Théodore Weustenraad — Le premier à avoir mis une machine à vapeur en alexandrins

1805 — 1849
Dieu le veut !
Place, place au torrent ! il grossit, il s’avance !
Pour arrêter sa marche et dompter sa puissance,
En vain les rois du monde ont uni leurs efforts ;
La Démocratie
La Belgique vient de naître — 1830 — et il faut lui inventer une littérature. Weustenraad est de ceux qui s’y attellent, et il choisit le sujet que personne ne voulait : les usines.
Son poème Le Remorqueur, puis Le Haut Fourneau, chantent la machine, la vapeur, le charbon, les hauts fourneaux du pays de Liège. En 1840. Cinquante ans avant Verhaeren, soixante avant les futuristes.
Un homme de frontière
Né à Maastricht, de langue maternelle limbourgeoise, il écrit en français par choix politique — le français était alors la langue de l’émancipation, celle de la révolution belge.
Il a été avocat, journaliste, procureur du roi, puis inspecteur de l’enseignement. Il a aussi écrit en dialecte, dont un long poème resté longtemps clandestin pour cause d’obscénité.
Le poète industriel
Ce qu’il fait est difficile et il le sait : prendre la machine — laide, bruyante, sans passé littéraire — et lui appliquer l’alexandrin romantique le plus noble. Le résultat grince, et c’est justement ce qui est intéressant.

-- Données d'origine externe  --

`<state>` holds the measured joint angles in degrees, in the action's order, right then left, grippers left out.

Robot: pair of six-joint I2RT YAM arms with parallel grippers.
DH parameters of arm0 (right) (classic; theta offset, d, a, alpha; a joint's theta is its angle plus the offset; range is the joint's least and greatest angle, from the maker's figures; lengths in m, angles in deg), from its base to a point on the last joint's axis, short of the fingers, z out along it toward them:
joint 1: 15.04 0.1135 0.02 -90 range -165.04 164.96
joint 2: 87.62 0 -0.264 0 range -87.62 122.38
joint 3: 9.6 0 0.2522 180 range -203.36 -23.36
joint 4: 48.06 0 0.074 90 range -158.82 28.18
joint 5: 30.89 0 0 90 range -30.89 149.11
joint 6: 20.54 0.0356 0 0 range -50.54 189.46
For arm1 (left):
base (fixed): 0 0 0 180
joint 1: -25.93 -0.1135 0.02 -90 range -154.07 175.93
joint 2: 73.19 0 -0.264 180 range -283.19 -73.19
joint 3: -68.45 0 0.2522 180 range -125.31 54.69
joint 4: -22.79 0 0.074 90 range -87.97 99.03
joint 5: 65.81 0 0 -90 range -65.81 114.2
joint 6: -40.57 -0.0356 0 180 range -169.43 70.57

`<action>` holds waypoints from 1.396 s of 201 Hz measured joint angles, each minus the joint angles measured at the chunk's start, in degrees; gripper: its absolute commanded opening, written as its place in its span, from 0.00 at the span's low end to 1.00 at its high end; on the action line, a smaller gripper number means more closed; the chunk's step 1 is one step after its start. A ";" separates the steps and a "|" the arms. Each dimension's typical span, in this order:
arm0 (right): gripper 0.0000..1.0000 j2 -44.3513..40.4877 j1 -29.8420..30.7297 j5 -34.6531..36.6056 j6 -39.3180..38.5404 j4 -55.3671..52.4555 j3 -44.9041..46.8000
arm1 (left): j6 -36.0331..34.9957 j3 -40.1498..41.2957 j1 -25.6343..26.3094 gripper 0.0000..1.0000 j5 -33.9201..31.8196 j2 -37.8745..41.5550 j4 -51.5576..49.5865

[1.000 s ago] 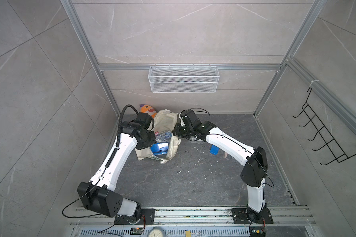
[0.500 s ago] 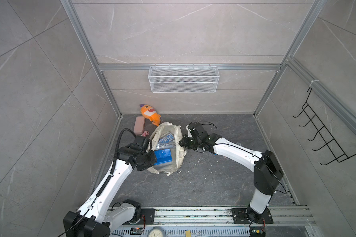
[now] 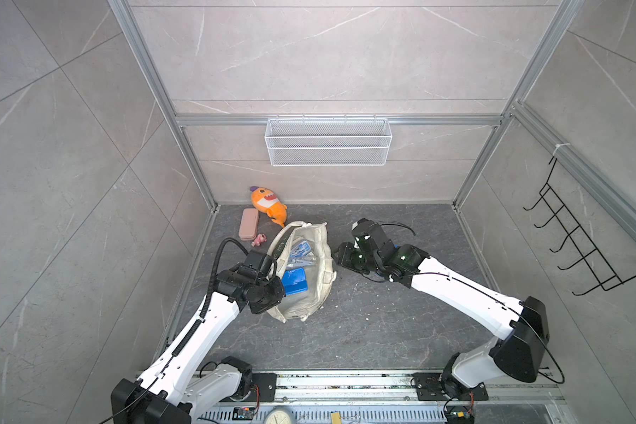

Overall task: Take out the compass set from the canvas bag
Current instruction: Adjust the canvas bag at the center of the board, then pick up the compass set from the canvas bag.

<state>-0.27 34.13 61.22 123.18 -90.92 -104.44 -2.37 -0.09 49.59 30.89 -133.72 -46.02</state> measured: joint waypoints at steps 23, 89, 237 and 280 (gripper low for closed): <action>0.27 2.29 7.34 1.60 -0.94 -2.89 -6.84 | 0.37 0.00 0.00 0.00 -0.07 0.35 0.09; 0.19 19.37 12.41 1.73 1.53 -5.44 -15.08 | 1.27 0.17 0.26 0.00 -0.02 2.34 -0.09; 0.74 37.13 6.38 -1.49 1.88 -9.57 -26.80 | 1.55 2.38 0.74 0.00 -0.11 4.15 -0.11; 0.76 37.77 5.79 -2.75 -5.40 -5.88 -25.40 | 1.46 2.86 0.85 0.00 -0.15 4.61 -0.13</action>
<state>37.50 39.92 58.46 117.78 -96.80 -129.84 -0.90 2.77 50.44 30.74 -129.11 -46.15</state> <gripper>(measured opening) 0.755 0.058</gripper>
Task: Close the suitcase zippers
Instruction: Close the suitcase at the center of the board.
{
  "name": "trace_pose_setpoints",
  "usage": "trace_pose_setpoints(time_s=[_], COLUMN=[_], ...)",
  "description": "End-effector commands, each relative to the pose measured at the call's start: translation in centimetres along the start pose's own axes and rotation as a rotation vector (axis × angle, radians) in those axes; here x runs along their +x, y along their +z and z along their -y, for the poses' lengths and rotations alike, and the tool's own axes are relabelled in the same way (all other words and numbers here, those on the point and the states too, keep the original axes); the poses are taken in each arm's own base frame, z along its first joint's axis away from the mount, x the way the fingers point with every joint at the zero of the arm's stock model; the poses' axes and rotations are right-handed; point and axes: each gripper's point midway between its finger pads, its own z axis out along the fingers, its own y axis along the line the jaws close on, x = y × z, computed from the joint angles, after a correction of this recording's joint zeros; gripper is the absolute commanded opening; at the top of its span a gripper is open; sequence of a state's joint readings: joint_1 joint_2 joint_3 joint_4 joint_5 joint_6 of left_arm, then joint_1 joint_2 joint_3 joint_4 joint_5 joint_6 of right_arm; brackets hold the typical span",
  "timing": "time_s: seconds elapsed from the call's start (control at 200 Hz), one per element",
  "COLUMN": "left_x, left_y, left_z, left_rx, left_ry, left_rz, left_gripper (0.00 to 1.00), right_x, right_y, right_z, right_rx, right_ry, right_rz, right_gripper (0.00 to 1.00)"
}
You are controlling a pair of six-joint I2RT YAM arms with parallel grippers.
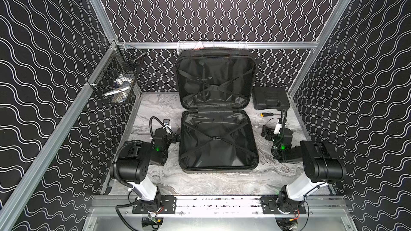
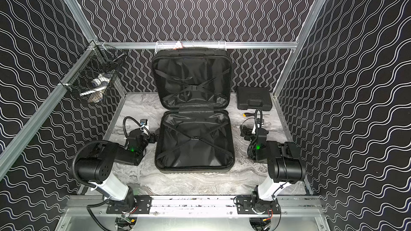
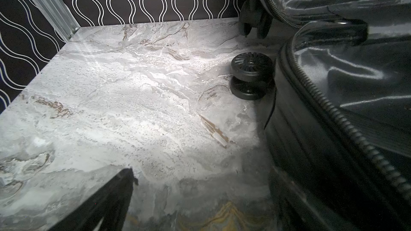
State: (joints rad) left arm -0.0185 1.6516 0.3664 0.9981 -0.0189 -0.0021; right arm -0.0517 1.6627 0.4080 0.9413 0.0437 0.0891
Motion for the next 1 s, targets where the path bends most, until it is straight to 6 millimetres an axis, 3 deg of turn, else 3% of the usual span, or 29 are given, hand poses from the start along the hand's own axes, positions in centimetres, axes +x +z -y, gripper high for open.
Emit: trace_pose_setpoints(time_s=[0.0, 0.766, 0.876, 0.996], left_x=[-0.8, -0.8, -1.9, -4.4], left_y=[0.1, -0.1, -1.1, -3.2], left_z=[0.3, 0.0, -1.8, -3.5], left_rx=[0.013, -0.002, -0.106, -0.221], left_ry=[0.012, 0.006, -0.034, -0.070], left_rz=[0.026, 0.035, 0.064, 0.090], left_gripper=[0.99, 0.99, 0.99, 0.99], right_x=[-0.5, -0.3, -2.2, -4.6], right_y=[0.1, 0.1, -0.2, -1.1], right_z=[-0.2, -0.2, 1.1, 1.0], right_rx=[-0.003, -0.006, 0.087, 0.104], right_ry=[-0.014, -0.011, 0.032, 0.035], right_rz=[0.017, 0.010, 0.014, -0.008], right_gripper=[1.00, 1.00, 1.00, 1.00])
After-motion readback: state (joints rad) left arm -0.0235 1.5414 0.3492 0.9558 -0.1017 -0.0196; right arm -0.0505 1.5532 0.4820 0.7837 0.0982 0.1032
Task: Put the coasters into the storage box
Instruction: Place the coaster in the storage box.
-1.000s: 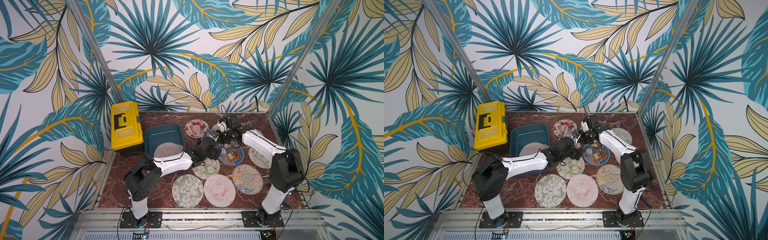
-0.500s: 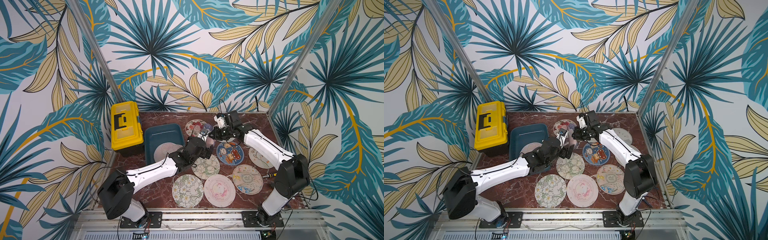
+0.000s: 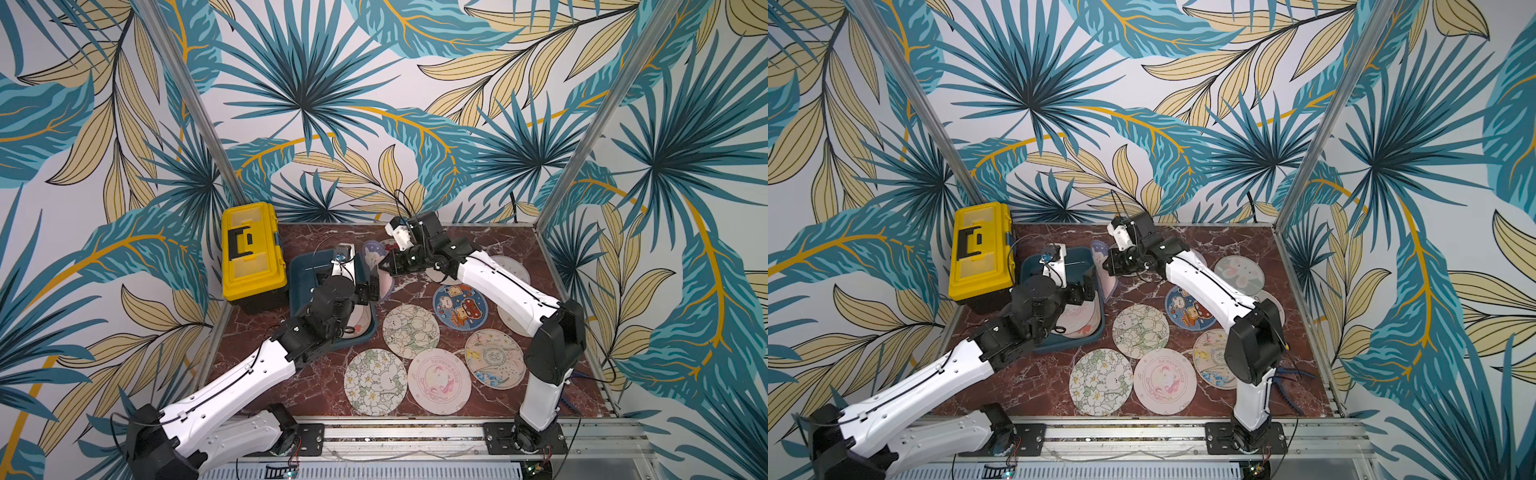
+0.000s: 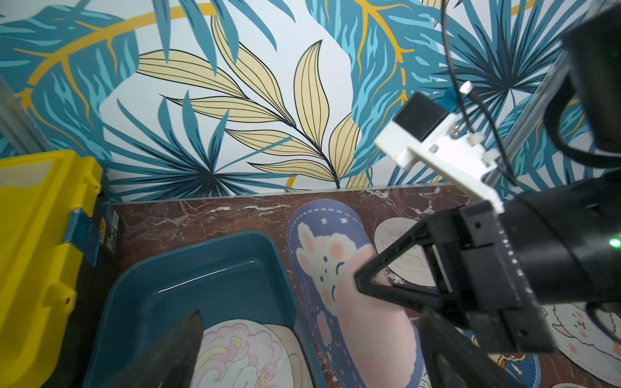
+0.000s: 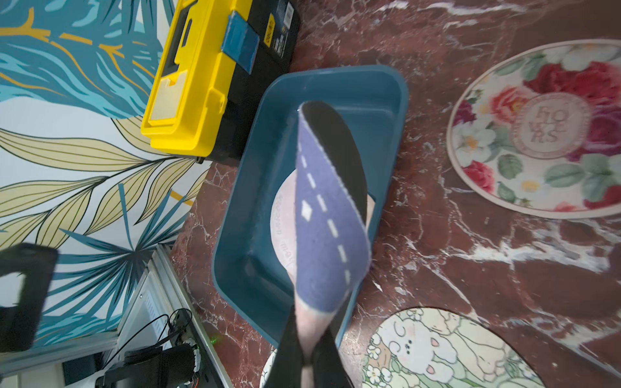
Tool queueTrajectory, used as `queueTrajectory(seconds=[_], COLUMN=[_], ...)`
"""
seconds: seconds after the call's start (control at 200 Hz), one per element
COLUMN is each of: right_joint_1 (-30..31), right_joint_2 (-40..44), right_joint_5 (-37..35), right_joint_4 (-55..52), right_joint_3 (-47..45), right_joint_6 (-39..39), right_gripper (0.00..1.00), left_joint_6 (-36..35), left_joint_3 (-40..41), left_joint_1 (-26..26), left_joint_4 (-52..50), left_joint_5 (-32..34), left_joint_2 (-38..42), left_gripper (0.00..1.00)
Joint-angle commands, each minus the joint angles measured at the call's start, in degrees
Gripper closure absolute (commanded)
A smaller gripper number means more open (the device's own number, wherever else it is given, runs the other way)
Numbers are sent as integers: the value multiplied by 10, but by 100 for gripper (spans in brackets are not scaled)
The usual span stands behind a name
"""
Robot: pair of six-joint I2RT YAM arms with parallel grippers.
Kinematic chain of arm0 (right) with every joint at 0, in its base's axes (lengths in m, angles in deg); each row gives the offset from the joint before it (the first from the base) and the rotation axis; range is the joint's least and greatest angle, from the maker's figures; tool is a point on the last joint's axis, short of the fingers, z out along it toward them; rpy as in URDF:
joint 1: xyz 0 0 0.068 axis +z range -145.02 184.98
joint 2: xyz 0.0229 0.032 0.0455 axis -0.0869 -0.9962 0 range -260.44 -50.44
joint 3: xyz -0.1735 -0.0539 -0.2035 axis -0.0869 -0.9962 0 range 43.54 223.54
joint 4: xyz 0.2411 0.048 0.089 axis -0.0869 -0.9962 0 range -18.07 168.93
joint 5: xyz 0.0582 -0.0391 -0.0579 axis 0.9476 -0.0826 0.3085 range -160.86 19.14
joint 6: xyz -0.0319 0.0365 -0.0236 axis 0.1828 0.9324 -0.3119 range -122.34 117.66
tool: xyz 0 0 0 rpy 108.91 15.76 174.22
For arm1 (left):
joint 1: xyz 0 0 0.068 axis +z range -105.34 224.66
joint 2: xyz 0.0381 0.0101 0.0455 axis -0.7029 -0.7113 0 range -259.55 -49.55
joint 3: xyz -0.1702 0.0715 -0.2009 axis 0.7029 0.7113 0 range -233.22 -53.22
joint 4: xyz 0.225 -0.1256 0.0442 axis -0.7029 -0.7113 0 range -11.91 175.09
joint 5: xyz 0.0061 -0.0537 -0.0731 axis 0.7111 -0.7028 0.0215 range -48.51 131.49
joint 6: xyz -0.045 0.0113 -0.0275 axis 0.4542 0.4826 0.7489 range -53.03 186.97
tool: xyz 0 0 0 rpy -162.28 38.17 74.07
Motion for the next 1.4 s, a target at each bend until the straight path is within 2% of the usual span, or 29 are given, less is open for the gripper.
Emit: queueTrajectory(seconds=[0.0, 0.205, 0.471, 0.566, 0.856, 0.991, 1.172, 1.392], right_joint_1=[25, 63, 76, 76, 76, 76, 76, 76], right_joint_2=[-34, -107, -193, -215, -231, -231, -238, -226], right_joint_5=[33, 82, 128, 100, -74, -97, -77, -60], right_joint_4=[9, 27, 96, 95, 31, 26, 29, 39], right_joint_3=[29, 82, 81, 82, 85, 85, 92, 86], right_joint_6=[-5, 5, 66, 72, 51, 43, 40, 37], right_gripper=[100, 100, 100, 100, 99, 98, 85, 62], left_joint_6=[10, 10, 6, 5, 8, 10, 14, 17], left_joint_3=[30, 45, 51, 54, 62, 63, 62, 60], left_joint_1=[2, 3, 3, 3, 3, 3, 3, 3], left_joint_4=[-17, -17, -17, -18, -17, -17, -17, -17], left_joint_5=[30, 23, 4, 3, 5, 5, 4, 2], left_joint_2=[34, 57, 69, 72, 71, 66, 55, 49], left_gripper=[0, 0, 0, 0, 0, 0, 0, 0])
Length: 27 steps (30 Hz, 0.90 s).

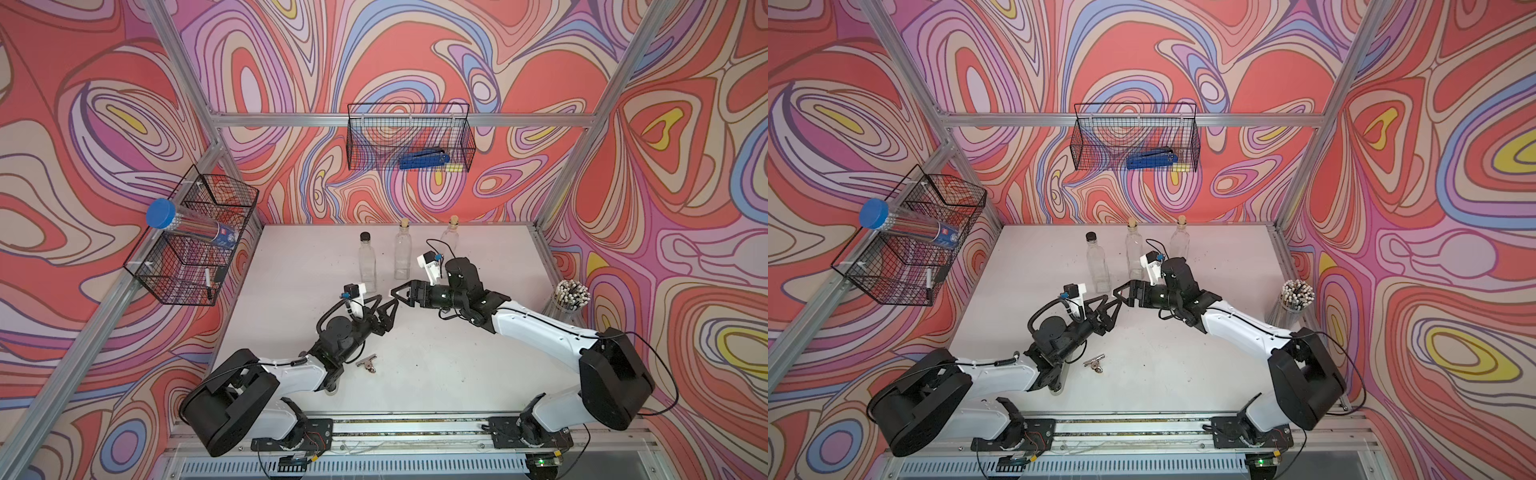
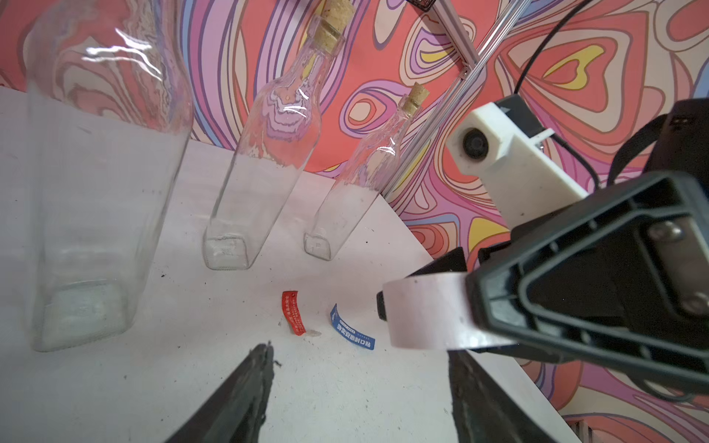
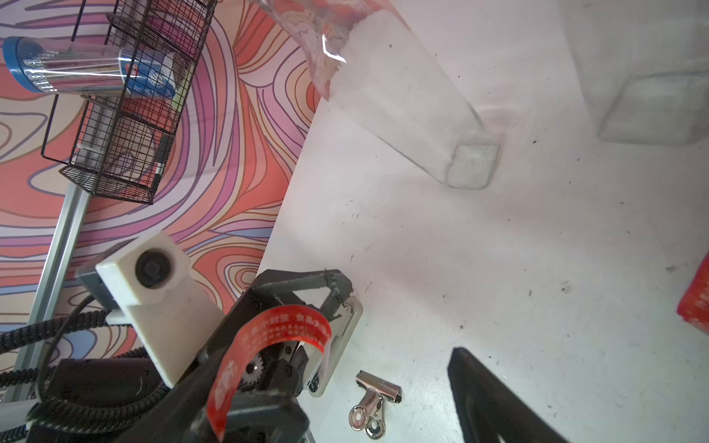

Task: Remove the label from the bottle
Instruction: Place the label at the center of the board.

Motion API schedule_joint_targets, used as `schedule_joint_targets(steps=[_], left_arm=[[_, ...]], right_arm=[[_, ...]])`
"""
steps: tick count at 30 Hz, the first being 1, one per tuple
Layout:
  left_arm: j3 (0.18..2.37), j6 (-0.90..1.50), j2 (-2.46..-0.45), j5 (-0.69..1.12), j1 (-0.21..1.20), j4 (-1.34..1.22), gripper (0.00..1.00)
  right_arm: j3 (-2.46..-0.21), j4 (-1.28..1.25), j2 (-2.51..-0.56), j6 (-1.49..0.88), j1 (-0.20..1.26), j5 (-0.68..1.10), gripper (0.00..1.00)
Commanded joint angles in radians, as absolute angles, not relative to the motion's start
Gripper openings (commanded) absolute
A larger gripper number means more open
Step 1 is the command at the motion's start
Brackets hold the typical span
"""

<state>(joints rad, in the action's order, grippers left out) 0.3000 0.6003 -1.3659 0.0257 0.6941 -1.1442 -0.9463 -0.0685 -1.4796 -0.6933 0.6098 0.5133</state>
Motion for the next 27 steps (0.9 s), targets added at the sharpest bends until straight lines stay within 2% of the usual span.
schedule_joint_targets(steps=[1, 6, 15, 27], left_arm=[[0.327, 0.616, -1.389, 0.033, 0.698, -1.226, 0.68], [0.336, 0.617, -1.397, 0.032, 0.699, -1.22, 0.56], [0.347, 0.616, -1.387, 0.032, 0.7, -1.209, 0.54], [0.35, 0.622, -1.393, 0.042, 0.699, -1.203, 0.24]], right_arm=[[-0.944, -0.088, -1.461, -0.691, 0.608, 0.519, 0.91], [-0.946, -0.085, -1.458, -0.688, 0.607, 0.521, 0.91], [-0.946, -0.084, -1.457, -0.685, 0.608, 0.522, 0.91], [-0.948, -0.088, -1.455, -0.687, 0.607, 0.525, 0.91]])
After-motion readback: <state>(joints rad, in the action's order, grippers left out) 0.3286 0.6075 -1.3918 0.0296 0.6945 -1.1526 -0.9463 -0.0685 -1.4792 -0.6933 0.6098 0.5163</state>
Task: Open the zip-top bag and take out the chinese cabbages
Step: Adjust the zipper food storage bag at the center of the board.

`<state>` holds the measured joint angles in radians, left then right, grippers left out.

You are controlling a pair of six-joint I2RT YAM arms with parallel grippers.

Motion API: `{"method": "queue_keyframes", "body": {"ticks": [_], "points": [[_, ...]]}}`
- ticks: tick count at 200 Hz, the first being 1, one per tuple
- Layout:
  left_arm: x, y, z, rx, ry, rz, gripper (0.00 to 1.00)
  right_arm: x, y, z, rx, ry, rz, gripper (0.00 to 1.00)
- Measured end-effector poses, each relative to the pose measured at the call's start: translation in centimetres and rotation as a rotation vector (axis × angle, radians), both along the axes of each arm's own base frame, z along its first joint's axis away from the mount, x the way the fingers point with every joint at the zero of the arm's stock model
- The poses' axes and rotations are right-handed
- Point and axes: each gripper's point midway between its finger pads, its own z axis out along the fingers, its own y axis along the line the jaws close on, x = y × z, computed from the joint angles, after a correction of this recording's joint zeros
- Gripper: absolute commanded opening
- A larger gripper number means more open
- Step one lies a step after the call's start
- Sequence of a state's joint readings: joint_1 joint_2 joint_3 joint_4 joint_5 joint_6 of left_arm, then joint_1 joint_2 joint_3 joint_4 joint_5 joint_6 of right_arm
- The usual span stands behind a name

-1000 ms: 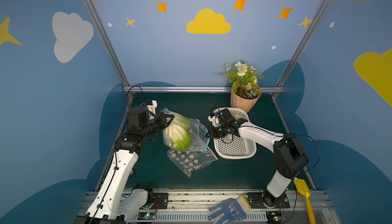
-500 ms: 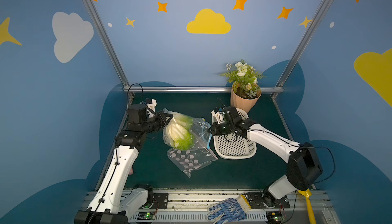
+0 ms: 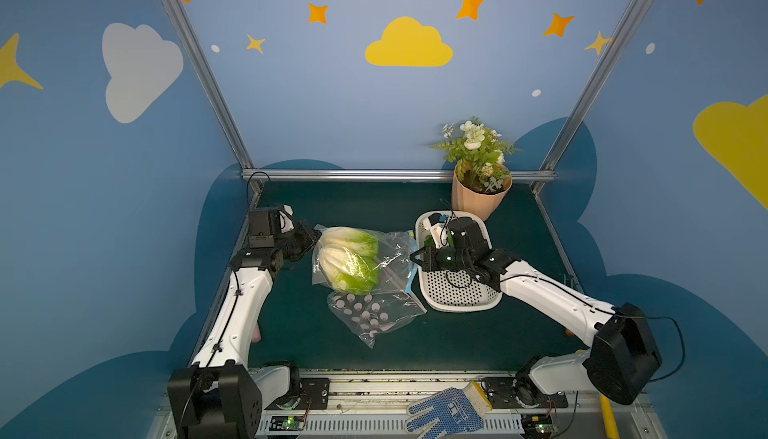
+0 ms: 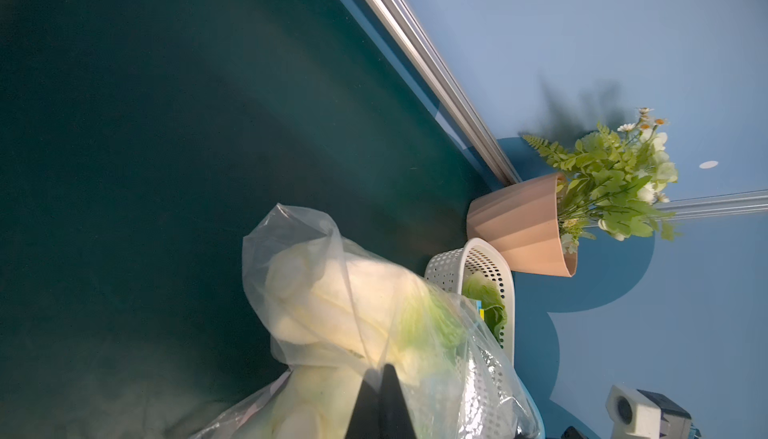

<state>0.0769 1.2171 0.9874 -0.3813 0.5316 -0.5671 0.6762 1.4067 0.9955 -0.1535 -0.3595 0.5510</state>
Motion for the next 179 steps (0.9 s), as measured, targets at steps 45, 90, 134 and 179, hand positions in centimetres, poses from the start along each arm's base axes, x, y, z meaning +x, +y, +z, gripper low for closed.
{"method": "queue_keyframes", "body": {"ticks": [45,90,134,179], "points": [[0.4,1.0,-8.2,0.041,0.207,0.039,0.05,0.0,0.3,-1.1,-0.008,0.035,0.007,0.00],[0.9,2.4,-11.5,0.119,0.287,0.078,0.05,-0.5,1.1,-0.3,0.034,0.039,0.051,0.25],[2.4,3.5,-11.5,0.179,0.264,0.101,0.05,-0.8,1.8,0.4,0.058,0.040,0.095,0.68],[2.9,3.8,-12.5,0.195,0.278,0.104,0.05,-0.3,0.3,1.6,0.079,0.006,0.056,0.50]]}}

« Prière au bord d’une houillère » : le titre à lui seul est un programme. On prie au bord d’une mine, comme on priait au bord d’un lac chez Lamartine, et la substitution est un manifeste.
L’autre versant
« La Démocratie », « Hymne au siècle », « Aux conquérants parisiens », « À la statue de la patrie » : il croyait au progrès, au peuple et à la Belgique avec une ferveur totale, celle de 1830.
Et puis « L’heure noire », « Amertume », « Chute et pardon », qui disent autre chose. Il est mort du choléra à Liège en 1849, à quarante-trois ans, dans une épidémie que le progrès n’avait pas empêchée.
Choix de textes
- La Démocratie — « Place au torrent ! » La ferveur de 1830, sans une once de doute.
- Prière au bord d’une houillère — On priait au bord d’un lac chez Lamartine. La substitution est un manifeste.
- Hymne au siècle — Le sien, et il y croyait entièrement.
- Aux conquérants parisiens — La Belgique neuve s’adresse à la France. Le ton n’est pas celui d’un cadet.
- La ville natale — Maastricht, où l’on ne parlait pas la langue dans laquelle il écrit.
- L’heure noire — L’autre versant, celui que la ferveur recouvrait.
- Amertume — Un seul mot, chez un homme qui en employait beaucoup.
- Chute et pardon — Le schéma chrétien complet, en deux mots et un poème.
- À la statue de la patrie — Un pays de dix ans se fait ériger des statues. Il les commente.
- Mœurs — Le tableau de société, où le procureur du roi se laisse entendre.
Pour le lire
Le Remorqueur (1842) · Le Haut Fourneau — la machine et la vapeur en alexandrins, cinquante ans avant Verhaeren.
Poésies lyriques (1844).
Il a écrit aussi en dialecte limbourgeois, dont un long poème longtemps clandestin pour obscénité.